After the third refusal to self-house, then what? Jail? Imagine the headlines. Billionaire Puts Paupers Behind Bars. It’s a moot point. In 2020 Los Angeles County voted to close the Twin Towers facility to felons.
Fines? They’ll never pay. Penalties will accrue. Years hence, upon a hypothetical sobriety, the chains of Dickensian debt will prevent them from re-integrating and we can’t have that.
The pillory? If this were colonial Virginia we could parade them in Shrews Fiddles through downtown with signs saying Sloth. If only!
“Sorry, but you have broken the law and we have no place to put you” is not exactly a deterrence.
To distill to a sentence our cognitive dissonance around the army of dispossessed who squat and hunker among us, if would be difficult to improve upon a good, warm, clean bed and food. A solution few have asked for, and when offered, fewer takers.
In a contest between civic good intentions and the unrestrained id, human nature wins in a blowout.

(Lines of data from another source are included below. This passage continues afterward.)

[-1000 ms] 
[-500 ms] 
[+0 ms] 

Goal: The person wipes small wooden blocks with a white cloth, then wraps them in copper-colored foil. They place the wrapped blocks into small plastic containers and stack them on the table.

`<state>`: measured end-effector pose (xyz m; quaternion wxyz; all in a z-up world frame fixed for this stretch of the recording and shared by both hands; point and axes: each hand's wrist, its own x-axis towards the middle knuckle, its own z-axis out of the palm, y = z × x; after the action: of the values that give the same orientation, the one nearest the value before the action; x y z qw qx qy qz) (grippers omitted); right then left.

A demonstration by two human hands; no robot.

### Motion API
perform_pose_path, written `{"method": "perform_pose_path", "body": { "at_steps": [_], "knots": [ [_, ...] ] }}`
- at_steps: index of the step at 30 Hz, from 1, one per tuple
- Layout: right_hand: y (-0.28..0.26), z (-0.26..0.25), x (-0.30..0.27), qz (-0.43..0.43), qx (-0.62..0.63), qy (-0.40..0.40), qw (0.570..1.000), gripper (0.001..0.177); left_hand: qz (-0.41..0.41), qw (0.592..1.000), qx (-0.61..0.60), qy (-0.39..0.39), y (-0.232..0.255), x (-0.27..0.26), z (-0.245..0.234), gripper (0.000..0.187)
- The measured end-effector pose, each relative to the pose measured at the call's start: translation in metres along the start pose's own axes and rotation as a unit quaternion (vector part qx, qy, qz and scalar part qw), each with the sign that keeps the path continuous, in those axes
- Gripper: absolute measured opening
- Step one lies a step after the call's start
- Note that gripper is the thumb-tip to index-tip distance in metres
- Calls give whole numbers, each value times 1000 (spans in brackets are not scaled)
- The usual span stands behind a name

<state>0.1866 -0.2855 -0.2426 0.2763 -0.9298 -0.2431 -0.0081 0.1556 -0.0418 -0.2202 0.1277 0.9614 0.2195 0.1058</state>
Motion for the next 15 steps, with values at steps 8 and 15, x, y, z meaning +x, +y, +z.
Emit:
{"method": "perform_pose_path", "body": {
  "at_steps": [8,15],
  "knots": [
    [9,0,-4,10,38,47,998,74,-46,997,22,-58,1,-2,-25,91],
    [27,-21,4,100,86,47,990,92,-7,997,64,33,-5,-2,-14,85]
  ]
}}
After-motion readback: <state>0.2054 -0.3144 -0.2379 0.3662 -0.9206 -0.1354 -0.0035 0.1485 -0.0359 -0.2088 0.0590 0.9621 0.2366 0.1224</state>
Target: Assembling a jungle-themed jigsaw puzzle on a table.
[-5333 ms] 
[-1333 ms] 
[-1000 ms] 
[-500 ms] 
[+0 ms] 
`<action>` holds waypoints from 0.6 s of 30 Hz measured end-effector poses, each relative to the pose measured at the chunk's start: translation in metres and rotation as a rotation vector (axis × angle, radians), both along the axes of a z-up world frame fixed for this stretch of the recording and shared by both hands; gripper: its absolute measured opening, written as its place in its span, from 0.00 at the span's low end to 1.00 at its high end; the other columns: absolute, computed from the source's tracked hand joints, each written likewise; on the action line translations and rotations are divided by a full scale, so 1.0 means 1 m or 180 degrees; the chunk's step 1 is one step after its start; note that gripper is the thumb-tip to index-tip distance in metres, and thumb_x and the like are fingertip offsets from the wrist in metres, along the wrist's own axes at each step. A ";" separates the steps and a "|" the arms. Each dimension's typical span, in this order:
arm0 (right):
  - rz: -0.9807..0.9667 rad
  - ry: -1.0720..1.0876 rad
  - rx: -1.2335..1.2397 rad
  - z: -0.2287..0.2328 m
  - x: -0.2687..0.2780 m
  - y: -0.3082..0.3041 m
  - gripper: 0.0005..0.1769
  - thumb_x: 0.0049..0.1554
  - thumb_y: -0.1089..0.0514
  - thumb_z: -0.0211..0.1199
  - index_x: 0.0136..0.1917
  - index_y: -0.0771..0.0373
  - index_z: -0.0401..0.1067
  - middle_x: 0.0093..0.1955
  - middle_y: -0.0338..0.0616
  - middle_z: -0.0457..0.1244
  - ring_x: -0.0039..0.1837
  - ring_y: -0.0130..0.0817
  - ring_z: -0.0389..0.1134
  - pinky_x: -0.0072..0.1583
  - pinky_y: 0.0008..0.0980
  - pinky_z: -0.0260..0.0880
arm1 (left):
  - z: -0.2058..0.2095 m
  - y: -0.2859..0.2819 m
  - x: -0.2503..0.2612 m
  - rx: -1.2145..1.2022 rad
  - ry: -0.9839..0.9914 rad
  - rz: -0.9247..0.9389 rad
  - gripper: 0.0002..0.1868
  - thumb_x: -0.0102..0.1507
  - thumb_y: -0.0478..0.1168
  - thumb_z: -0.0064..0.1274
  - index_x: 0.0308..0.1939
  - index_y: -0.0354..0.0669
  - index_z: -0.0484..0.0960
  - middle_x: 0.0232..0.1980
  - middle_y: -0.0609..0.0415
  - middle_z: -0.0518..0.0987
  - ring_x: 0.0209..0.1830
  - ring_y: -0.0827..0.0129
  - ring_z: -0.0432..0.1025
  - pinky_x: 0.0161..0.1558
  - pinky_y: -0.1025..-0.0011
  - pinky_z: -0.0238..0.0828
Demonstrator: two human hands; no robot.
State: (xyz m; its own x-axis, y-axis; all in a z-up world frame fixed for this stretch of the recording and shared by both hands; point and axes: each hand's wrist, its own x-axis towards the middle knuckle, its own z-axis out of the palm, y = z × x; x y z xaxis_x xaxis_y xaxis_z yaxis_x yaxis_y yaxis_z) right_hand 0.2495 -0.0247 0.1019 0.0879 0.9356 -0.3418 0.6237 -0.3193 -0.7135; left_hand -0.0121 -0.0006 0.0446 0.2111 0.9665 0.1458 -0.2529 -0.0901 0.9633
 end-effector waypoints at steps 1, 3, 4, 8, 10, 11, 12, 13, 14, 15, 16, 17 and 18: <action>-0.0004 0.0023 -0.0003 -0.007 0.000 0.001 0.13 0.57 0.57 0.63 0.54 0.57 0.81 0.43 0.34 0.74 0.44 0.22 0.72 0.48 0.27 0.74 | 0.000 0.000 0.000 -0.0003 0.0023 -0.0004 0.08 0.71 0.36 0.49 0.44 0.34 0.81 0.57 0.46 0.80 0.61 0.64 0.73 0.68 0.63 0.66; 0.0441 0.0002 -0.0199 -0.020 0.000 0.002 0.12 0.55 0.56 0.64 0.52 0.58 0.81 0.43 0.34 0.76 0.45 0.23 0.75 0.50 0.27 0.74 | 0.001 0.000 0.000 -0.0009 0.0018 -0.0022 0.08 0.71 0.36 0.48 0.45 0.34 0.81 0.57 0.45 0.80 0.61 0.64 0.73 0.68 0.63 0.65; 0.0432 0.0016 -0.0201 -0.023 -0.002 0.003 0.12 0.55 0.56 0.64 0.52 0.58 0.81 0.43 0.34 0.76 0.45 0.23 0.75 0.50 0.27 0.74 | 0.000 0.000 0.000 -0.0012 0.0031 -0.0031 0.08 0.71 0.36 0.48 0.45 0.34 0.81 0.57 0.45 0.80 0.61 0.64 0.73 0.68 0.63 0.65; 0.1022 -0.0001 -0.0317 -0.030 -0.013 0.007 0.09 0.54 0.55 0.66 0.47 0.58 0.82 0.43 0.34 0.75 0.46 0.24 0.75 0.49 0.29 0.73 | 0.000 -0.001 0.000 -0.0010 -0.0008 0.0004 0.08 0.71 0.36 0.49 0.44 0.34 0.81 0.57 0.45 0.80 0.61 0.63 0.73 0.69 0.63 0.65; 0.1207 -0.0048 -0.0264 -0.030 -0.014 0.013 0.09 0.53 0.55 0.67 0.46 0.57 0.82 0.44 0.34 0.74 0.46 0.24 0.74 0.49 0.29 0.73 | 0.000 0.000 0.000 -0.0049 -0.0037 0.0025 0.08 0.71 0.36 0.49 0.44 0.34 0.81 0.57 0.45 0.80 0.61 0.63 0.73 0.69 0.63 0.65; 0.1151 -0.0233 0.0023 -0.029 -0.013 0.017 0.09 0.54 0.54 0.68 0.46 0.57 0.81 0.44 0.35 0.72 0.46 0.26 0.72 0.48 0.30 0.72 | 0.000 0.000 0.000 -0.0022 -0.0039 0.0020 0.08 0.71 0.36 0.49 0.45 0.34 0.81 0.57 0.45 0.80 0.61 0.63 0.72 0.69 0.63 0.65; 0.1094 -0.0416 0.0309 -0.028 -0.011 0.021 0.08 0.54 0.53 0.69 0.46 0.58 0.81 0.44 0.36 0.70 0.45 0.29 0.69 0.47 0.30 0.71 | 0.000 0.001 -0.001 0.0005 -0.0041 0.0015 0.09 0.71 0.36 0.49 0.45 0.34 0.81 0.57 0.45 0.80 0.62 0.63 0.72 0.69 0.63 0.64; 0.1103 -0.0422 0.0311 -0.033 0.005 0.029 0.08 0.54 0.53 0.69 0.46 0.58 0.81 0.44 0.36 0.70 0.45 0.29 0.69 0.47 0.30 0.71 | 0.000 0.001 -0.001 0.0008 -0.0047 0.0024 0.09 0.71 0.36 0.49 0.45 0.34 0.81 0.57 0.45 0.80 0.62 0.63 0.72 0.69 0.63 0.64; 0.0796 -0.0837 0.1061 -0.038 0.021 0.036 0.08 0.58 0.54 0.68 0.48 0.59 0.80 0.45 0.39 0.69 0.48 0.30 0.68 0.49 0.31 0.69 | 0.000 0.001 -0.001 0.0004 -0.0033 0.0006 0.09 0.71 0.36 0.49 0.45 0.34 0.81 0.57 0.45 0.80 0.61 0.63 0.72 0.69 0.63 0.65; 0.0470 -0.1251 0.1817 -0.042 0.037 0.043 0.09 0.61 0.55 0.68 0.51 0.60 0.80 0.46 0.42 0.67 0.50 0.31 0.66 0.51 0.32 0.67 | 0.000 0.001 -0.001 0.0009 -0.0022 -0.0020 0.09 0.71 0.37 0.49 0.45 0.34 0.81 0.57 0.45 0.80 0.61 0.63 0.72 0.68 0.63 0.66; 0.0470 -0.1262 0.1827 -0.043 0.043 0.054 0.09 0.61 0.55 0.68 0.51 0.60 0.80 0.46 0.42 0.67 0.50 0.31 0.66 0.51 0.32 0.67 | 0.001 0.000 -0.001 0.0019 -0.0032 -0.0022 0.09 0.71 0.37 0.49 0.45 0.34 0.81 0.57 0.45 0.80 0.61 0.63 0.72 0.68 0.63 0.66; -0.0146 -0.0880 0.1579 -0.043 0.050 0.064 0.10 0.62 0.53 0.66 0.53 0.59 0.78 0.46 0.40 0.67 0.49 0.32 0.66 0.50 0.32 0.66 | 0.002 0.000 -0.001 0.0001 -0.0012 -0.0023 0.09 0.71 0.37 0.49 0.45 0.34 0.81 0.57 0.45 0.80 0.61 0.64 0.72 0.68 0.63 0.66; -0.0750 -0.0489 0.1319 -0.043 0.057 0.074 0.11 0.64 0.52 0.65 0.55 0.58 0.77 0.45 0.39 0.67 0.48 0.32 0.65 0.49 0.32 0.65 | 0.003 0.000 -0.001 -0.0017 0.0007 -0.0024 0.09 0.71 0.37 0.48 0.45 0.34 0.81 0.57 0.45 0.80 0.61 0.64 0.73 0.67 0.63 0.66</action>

Man is first a social animal. Hunter gatherers roam the urban landscape, forming street families and alliances. From the detritus of the city all can be foraged: plywood and tarps and cast off tents, couches, old rugs and bikes. Electricity can be purloined from any light pole. Run a cable across the sidewalk, fire up the flat screen and the hibachi and smoke what needs to be smoked with the satisfaction hunter-gatherers have enjoyed at sundown since we first left the caves.
There is a raison d’être to be found in this, even pride, irritating though that might be for the rest of us.
Add EBT, free phones, free health care, pro bono legal representation and the crucial license to steal™ and most of Maslow’s Needs are well met. The weather is glorious.
Sitting in a clean, Boise decision-approved Tiny Home, with a bookshelf and a lock and showers and rules about drugs and smoking? This appeals to taxpayers. This is what we would do if we were in their shoes, between filling out job applications, and learning to code.
If you were hoping Caruso would do for the armies of dereliction in L.A. what Elon Musk is poised to do for free speech by purchasing Twitter, you may be disappointed. He accepts the operative premise of Shantytown, Inc., the massively funded bureaucracy of service providers: we can build our way out of this.
We can’t. This is the fatal flaw of his candidacy: I’m a developer. I will deliver more units per year.
Too bad, because he’s wealthy enough not to need the local machine to fund his campaign. He doesn’t owe anybody.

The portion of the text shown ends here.